Provide the number of lines below that include "white", without any other words.
[[ Data shown, beginning ]]
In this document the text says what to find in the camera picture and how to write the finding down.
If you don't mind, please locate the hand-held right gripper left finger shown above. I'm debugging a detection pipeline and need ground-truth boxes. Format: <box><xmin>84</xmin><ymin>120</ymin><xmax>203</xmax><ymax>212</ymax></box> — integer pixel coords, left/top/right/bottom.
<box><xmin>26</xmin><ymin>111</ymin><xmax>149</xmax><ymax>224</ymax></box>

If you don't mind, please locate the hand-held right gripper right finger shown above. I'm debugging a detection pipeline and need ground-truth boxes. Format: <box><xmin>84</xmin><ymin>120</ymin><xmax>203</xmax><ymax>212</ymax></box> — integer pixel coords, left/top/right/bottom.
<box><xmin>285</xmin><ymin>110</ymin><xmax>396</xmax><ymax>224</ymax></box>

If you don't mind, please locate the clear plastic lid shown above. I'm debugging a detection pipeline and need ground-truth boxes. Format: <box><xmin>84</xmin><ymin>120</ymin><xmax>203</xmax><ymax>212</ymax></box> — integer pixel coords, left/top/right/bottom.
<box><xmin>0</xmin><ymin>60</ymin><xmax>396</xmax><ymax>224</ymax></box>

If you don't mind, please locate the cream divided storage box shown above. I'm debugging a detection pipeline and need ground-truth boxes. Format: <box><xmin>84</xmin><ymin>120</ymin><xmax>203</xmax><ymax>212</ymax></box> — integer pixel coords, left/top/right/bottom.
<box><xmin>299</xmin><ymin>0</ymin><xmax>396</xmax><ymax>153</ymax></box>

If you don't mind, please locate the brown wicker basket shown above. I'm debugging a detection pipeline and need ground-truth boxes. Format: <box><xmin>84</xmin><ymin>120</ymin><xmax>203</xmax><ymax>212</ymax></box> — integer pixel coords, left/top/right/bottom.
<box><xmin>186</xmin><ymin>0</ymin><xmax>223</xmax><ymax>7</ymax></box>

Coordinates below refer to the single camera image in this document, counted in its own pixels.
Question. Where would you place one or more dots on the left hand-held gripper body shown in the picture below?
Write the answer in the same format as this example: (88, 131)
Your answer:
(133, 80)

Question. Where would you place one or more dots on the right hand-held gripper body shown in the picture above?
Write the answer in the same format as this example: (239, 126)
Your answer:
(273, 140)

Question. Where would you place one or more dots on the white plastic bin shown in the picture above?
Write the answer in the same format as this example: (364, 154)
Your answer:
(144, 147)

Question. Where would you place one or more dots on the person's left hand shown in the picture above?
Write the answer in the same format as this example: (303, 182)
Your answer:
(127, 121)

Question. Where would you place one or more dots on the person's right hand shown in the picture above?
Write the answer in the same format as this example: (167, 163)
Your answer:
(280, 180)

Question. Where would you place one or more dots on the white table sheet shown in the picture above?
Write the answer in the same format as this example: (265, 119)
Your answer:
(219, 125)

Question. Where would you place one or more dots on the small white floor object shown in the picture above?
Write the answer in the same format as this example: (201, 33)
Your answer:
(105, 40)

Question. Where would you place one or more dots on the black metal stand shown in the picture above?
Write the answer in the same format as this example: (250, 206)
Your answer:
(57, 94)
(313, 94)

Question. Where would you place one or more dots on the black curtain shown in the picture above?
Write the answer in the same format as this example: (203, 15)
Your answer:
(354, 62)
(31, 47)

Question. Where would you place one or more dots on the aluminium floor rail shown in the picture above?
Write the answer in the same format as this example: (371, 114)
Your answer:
[[ Data shown, end ]]
## Solution to this task
3